- About this exercise: Give the data again exactly, from its opening line through the line in which "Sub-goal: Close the" appears.

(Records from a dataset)
────────
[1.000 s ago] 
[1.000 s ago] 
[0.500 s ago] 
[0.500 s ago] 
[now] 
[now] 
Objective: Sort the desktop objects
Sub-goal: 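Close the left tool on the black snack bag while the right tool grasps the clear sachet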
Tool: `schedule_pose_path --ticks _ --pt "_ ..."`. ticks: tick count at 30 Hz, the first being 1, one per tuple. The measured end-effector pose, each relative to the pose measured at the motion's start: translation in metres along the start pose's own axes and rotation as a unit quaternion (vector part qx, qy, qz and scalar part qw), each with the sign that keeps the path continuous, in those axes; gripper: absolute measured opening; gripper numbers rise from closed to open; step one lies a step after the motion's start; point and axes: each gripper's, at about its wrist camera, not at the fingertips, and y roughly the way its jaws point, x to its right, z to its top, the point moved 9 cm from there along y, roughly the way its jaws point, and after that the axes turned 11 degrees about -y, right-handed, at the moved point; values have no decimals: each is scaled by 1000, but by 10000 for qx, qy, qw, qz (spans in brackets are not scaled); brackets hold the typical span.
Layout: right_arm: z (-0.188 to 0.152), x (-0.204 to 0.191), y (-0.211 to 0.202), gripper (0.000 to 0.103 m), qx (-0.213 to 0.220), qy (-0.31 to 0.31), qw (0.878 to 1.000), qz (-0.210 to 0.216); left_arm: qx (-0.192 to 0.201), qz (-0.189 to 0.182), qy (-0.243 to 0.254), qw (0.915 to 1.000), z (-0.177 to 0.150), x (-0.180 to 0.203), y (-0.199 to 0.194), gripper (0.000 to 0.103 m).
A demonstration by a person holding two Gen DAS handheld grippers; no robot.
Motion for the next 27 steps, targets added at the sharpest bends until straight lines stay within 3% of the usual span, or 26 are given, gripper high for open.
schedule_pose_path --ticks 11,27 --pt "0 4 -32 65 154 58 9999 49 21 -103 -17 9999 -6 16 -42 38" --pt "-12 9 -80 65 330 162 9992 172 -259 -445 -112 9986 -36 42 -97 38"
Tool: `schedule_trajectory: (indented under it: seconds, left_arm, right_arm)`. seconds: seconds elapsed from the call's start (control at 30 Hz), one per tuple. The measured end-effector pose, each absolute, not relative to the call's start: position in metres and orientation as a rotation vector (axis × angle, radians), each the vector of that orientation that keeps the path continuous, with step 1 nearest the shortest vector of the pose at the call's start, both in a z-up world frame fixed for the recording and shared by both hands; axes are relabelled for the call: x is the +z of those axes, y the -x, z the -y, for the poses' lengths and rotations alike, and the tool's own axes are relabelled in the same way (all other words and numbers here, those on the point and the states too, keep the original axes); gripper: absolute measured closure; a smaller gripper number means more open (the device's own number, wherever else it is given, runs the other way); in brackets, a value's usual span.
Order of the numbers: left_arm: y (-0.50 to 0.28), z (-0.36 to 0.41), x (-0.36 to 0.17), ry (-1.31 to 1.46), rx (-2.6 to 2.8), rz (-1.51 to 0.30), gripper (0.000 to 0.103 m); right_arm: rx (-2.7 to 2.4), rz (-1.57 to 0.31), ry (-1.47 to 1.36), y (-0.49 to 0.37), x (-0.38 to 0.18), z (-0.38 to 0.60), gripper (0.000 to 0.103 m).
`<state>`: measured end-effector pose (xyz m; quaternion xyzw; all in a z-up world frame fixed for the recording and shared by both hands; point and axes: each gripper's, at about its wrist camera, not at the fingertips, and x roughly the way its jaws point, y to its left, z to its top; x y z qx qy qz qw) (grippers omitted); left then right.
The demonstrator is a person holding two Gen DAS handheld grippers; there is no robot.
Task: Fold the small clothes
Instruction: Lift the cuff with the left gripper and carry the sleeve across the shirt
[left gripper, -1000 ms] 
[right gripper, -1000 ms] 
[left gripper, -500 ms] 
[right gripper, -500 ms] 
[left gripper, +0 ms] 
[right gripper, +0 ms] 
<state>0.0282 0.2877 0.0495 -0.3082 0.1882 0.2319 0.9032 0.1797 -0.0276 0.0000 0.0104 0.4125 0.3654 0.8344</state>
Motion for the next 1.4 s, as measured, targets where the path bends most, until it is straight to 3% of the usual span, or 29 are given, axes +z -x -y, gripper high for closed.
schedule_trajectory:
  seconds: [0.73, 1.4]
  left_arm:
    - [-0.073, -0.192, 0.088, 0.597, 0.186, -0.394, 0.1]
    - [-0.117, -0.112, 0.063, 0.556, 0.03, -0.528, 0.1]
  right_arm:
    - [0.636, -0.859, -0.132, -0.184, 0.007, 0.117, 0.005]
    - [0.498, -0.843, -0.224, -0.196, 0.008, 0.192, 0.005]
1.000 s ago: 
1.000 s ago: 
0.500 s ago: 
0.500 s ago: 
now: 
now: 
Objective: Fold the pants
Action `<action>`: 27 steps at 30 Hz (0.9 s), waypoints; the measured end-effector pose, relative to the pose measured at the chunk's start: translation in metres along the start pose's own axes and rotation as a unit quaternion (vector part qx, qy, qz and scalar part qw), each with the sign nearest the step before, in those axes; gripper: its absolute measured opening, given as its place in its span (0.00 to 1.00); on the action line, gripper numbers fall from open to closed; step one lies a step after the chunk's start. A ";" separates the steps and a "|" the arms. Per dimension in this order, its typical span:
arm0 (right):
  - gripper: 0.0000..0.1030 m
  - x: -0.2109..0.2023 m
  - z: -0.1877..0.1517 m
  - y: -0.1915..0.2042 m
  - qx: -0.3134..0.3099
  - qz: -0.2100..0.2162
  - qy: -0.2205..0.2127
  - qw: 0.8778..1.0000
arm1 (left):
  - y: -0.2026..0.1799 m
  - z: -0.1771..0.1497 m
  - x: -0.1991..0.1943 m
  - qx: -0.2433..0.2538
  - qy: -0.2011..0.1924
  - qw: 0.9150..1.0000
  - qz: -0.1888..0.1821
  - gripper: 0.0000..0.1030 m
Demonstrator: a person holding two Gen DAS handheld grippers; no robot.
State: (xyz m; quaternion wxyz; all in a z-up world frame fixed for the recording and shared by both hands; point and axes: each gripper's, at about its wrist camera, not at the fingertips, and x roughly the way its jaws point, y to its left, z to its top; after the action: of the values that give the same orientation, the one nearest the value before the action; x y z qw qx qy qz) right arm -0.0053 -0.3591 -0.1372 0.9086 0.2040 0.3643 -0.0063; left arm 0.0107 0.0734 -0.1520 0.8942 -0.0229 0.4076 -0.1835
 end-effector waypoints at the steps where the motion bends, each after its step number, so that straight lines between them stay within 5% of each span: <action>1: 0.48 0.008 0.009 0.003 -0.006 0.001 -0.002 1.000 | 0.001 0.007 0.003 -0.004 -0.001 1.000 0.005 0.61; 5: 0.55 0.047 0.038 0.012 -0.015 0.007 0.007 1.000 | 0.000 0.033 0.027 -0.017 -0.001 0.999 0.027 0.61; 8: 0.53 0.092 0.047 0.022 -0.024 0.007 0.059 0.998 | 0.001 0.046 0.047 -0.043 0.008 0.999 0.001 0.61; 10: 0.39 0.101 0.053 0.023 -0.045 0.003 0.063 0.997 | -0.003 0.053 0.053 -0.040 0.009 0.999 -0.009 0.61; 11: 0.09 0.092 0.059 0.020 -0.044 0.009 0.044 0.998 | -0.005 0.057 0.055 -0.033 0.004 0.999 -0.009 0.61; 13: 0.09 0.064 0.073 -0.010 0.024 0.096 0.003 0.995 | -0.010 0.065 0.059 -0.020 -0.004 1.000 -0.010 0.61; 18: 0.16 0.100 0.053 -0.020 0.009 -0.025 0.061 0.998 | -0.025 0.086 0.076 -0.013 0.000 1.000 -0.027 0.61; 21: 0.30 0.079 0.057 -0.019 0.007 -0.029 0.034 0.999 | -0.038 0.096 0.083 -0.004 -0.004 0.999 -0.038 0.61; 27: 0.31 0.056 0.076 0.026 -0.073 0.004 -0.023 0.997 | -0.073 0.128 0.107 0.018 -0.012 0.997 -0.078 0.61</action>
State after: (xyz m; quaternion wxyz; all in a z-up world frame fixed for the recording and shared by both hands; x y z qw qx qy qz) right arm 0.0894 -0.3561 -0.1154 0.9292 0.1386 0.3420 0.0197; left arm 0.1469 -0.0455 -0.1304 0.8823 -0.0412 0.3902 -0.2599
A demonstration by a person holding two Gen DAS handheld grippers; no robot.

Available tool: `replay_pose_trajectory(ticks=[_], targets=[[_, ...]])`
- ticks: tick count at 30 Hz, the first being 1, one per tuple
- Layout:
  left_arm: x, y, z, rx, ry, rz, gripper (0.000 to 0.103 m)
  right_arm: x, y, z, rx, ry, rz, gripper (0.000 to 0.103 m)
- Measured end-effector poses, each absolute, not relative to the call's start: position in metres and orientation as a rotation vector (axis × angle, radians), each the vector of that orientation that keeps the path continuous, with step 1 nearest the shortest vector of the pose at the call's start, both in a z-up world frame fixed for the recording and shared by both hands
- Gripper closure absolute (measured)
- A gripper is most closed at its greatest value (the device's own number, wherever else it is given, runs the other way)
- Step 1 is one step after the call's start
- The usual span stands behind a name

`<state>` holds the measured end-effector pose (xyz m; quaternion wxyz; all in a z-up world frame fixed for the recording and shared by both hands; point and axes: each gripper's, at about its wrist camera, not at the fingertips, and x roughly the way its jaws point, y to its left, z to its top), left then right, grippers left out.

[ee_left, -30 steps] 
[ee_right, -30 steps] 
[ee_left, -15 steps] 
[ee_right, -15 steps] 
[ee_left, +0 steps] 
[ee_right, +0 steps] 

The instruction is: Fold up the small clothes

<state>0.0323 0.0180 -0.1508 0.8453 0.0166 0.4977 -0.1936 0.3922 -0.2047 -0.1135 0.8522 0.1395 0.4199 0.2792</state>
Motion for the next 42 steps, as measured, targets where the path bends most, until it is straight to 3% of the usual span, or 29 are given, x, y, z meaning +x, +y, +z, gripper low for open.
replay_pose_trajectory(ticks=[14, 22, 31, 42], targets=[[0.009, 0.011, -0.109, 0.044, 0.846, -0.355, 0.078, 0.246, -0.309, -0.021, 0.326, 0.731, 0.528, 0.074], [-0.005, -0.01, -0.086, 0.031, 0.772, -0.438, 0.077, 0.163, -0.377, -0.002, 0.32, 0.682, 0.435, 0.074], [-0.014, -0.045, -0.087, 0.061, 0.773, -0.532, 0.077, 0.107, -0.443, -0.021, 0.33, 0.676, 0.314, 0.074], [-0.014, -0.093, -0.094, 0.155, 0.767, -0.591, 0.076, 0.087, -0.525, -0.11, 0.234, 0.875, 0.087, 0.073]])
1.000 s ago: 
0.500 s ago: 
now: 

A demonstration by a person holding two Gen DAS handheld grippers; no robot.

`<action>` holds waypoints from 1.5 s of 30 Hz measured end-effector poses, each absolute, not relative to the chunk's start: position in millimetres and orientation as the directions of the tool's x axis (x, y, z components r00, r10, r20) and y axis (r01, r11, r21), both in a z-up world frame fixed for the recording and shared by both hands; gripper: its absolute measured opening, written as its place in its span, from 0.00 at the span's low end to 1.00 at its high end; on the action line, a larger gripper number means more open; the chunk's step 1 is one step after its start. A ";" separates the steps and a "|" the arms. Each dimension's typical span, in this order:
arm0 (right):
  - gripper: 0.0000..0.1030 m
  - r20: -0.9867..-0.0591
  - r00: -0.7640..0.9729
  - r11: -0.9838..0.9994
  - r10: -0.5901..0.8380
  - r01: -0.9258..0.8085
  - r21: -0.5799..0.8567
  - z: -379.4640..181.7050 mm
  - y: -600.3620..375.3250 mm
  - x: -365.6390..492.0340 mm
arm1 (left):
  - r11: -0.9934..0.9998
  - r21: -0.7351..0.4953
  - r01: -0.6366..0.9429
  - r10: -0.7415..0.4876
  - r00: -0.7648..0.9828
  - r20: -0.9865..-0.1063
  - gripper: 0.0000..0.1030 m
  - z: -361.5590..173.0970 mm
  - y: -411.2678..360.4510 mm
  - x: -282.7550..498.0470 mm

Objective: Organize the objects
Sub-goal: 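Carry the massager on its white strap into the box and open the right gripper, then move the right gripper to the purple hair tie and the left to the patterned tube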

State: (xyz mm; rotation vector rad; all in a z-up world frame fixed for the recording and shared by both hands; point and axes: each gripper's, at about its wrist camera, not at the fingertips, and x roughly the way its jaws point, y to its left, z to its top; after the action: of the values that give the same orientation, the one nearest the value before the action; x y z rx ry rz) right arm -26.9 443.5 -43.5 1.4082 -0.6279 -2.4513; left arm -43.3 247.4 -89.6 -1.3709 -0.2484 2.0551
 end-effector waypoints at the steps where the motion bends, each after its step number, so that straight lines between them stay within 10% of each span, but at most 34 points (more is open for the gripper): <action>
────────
- Solution for this task:
[1.000 s ago] 
[1.000 s ago] 
[0.500 s ago] 
[0.500 s ago] 
[now] 
[now] 
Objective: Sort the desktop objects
Sub-goal: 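Close the left tool on the black snack bag while the right tool grasps the clear sachet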

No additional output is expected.